* _What you should do_:
The full listing, reproduced exactly, is what the response must contain.

* _The data_:
"""

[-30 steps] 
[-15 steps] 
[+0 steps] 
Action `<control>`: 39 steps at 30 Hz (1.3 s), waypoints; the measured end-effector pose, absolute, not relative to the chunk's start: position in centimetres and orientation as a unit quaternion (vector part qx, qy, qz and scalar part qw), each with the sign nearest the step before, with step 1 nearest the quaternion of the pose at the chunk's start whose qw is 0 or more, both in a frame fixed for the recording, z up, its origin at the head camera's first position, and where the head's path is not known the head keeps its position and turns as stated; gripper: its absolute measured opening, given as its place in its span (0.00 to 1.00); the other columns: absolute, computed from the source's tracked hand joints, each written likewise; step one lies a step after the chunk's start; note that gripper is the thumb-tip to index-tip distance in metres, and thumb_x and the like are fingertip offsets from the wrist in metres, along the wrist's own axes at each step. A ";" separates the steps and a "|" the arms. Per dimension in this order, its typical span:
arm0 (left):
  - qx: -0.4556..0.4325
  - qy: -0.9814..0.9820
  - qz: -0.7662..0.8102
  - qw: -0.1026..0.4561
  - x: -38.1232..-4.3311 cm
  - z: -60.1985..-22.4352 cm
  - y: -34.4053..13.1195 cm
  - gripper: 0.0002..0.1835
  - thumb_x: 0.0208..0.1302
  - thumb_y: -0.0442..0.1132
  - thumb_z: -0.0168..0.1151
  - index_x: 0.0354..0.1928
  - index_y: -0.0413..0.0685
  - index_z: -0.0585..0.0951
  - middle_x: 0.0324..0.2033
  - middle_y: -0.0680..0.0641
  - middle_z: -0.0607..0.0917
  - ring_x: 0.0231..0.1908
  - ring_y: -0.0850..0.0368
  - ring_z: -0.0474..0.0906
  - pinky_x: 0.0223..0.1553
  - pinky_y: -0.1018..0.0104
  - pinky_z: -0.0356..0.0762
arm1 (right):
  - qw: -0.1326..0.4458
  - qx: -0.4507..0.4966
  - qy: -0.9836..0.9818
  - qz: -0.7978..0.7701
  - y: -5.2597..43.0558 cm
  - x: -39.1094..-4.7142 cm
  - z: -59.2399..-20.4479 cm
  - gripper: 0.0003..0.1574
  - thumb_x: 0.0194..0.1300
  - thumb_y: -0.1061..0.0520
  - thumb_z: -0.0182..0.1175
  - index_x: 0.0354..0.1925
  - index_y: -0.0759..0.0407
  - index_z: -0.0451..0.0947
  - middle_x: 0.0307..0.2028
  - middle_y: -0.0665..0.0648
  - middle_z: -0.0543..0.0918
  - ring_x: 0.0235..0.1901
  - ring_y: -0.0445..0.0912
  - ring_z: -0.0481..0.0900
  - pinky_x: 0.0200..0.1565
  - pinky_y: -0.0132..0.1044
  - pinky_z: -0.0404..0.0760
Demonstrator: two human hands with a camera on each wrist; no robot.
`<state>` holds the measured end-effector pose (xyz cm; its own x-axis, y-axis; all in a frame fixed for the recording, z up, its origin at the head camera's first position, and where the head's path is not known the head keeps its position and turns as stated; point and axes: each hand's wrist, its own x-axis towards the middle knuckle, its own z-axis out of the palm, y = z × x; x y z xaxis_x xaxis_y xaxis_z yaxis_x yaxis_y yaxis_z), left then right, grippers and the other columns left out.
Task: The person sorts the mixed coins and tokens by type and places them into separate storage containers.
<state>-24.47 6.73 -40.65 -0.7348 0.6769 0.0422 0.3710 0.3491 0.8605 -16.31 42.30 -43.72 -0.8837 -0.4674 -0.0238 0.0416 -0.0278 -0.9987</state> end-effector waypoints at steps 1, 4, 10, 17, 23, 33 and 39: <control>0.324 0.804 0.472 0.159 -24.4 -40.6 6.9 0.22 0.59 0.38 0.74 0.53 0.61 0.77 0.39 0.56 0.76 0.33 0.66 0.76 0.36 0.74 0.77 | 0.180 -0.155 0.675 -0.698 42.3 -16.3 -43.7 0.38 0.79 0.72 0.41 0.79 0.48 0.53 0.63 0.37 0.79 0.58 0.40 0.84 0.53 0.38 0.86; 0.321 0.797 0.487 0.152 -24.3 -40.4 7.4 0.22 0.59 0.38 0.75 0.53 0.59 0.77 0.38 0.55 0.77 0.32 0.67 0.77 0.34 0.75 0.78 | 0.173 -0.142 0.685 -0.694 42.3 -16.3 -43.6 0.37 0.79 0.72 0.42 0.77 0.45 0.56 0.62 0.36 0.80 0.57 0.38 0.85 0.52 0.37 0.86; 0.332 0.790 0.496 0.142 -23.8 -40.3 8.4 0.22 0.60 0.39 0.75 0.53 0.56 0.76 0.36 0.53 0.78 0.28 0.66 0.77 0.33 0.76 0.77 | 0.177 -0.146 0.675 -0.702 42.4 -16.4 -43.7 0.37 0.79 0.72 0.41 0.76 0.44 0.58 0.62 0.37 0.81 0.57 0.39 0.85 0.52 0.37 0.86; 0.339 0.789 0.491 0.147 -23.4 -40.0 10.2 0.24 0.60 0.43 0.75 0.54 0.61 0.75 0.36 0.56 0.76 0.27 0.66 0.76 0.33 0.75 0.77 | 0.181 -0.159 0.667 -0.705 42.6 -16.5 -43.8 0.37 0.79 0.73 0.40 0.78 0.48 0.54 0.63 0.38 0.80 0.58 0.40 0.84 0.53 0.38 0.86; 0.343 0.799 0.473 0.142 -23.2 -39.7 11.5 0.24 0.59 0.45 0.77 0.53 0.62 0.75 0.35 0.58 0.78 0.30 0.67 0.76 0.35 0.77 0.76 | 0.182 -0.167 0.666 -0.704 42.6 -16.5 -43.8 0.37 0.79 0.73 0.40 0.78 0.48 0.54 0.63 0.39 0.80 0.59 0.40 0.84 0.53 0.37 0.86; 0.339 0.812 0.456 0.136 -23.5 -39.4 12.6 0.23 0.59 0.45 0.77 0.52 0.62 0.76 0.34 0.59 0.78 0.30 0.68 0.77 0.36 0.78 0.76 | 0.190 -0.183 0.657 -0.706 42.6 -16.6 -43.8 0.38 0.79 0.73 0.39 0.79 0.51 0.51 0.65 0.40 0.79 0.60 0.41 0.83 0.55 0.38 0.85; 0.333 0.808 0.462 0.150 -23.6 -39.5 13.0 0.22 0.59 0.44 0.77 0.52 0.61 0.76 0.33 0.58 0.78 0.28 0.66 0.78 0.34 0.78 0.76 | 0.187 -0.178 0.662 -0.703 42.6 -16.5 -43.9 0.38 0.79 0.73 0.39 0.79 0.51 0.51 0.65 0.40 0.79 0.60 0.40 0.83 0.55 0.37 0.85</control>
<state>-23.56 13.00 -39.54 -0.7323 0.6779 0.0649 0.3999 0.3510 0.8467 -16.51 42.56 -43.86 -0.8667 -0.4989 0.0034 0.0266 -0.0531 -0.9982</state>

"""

* _Output for this task_:
[-30 steps] 
[-15 steps] 
[+0 steps] 
Action `<control>`: 39 steps at 30 Hz (1.3 s), waypoints; the measured end-effector pose, absolute, not relative to the chunk's start: position in centimetres and orientation as a unit quaternion (vector part qx, qy, qz and scalar part qw), each with the sign nearest the step before, with step 1 nearest the quaternion of the pose at the chunk's start whose qw is 0 or more, both in a frame fixed for the recording, z up, its origin at the head camera's first position, and where the head's path is not known the head keeps its position and turns as stated; gripper: its absolute measured opening, given as its place in its span (0.00 to 1.00); the other columns: absolute, computed from the source's tracked hand joints, each written likewise; step one lies a step after the chunk's start; note that gripper is the thumb-tip to index-tip distance in metres, and thumb_x and the like are fingertip offsets from the wrist in metres, along the wrist's own axes at each step. A ";" separates the steps and a "|" the arms. Per dimension in this order, its typical span:
arm0 (left):
  - qx: -0.4556..0.4325
  - qy: -0.9814..0.9820
  - qz: -0.7662..0.8102
  - qw: -0.1026..0.4561
  - x: -38.1232..-4.3311 cm
  - z: -60.1985..-22.4352 cm
  - y: -34.4053..13.1195 cm
  - gripper: 0.0002..0.1835
  - thumb_x: 0.0208..0.1302
  - thumb_y: -0.0442..0.1132
  - thumb_z: -0.0168..0.1151
  - index_x: 0.0354..0.1928
  - index_y: -0.0413..0.0685
  - index_z: -0.0585..0.0951
  - middle_x: 0.0324..0.2033
  - middle_y: -0.0680..0.0641
  - middle_z: -0.0607..0.0917
  - ring_x: 0.0231..0.1908
  - ring_y: -0.0850..0.0368
  - ring_z: -0.0474..0.0906
  - pinky_x: 0.0223..0.1553
  - pinky_y: -0.1018..0.0104
  - pinky_z: -0.0356..0.0762
arm1 (right):
  - qw: -0.1326..0.4458
  - qx: -0.4507..0.4966
  - qy: -0.9836..0.9818
  - qz: -0.7978..0.7701
  - y: -5.2597..43.0558 cm
  - x: -39.1094..-4.7142 cm
  - z: -59.2399..-20.4479 cm
  - gripper: 0.0003..0.1574
  - thumb_x: 0.0194..0.1300
  - thumb_y: -0.1061..0.0520
  - thumb_z: -0.0182..0.1175
  - index_x: 0.0354..0.1925
  - index_y: -0.0759..0.0407
  - index_z: -0.0451..0.0947
  - middle_x: 0.0307..0.2028
  - middle_y: -0.0665..0.0648
  - middle_z: -0.0543..0.0918
  - ring_x: 0.0235..0.1901
  - ring_y: -0.0445..0.0912
  - ring_z: -0.0481..0.0900
  - pinky_x: 0.0200..0.1565
  - pinky_y: -0.0132..0.1044
  - pinky_z: -0.0404..0.0760
Demonstrator: two human hands with a camera on each wrist; no robot.
`<state>` holds the measured end-effector pose (xyz cm; its own x-axis, y-axis; all in a frame fixed for the recording, z up, its origin at the head camera's first position, and where the head's path is not known the head keeps its position and turns as stated; point and axes: each hand's wrist, its own x-axis towards the middle knuckle, its own z-axis out of the palm, y = z × x; x y z xaxis_x xaxis_y xaxis_z yaxis_x yaxis_y yaxis_z), left then right, grippers and the other columns left out.
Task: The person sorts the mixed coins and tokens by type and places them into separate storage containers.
<state>-24.47 6.73 -40.65 -0.7348 0.6769 0.0422 0.3710 0.3491 0.8605 -16.31 42.30 -43.72 -0.8837 -0.4674 -0.0238 0.0416 -0.0278 -0.9987</state> end-effector waypoints at steps 1, 4, 10, 17, 23, 33 and 39: <control>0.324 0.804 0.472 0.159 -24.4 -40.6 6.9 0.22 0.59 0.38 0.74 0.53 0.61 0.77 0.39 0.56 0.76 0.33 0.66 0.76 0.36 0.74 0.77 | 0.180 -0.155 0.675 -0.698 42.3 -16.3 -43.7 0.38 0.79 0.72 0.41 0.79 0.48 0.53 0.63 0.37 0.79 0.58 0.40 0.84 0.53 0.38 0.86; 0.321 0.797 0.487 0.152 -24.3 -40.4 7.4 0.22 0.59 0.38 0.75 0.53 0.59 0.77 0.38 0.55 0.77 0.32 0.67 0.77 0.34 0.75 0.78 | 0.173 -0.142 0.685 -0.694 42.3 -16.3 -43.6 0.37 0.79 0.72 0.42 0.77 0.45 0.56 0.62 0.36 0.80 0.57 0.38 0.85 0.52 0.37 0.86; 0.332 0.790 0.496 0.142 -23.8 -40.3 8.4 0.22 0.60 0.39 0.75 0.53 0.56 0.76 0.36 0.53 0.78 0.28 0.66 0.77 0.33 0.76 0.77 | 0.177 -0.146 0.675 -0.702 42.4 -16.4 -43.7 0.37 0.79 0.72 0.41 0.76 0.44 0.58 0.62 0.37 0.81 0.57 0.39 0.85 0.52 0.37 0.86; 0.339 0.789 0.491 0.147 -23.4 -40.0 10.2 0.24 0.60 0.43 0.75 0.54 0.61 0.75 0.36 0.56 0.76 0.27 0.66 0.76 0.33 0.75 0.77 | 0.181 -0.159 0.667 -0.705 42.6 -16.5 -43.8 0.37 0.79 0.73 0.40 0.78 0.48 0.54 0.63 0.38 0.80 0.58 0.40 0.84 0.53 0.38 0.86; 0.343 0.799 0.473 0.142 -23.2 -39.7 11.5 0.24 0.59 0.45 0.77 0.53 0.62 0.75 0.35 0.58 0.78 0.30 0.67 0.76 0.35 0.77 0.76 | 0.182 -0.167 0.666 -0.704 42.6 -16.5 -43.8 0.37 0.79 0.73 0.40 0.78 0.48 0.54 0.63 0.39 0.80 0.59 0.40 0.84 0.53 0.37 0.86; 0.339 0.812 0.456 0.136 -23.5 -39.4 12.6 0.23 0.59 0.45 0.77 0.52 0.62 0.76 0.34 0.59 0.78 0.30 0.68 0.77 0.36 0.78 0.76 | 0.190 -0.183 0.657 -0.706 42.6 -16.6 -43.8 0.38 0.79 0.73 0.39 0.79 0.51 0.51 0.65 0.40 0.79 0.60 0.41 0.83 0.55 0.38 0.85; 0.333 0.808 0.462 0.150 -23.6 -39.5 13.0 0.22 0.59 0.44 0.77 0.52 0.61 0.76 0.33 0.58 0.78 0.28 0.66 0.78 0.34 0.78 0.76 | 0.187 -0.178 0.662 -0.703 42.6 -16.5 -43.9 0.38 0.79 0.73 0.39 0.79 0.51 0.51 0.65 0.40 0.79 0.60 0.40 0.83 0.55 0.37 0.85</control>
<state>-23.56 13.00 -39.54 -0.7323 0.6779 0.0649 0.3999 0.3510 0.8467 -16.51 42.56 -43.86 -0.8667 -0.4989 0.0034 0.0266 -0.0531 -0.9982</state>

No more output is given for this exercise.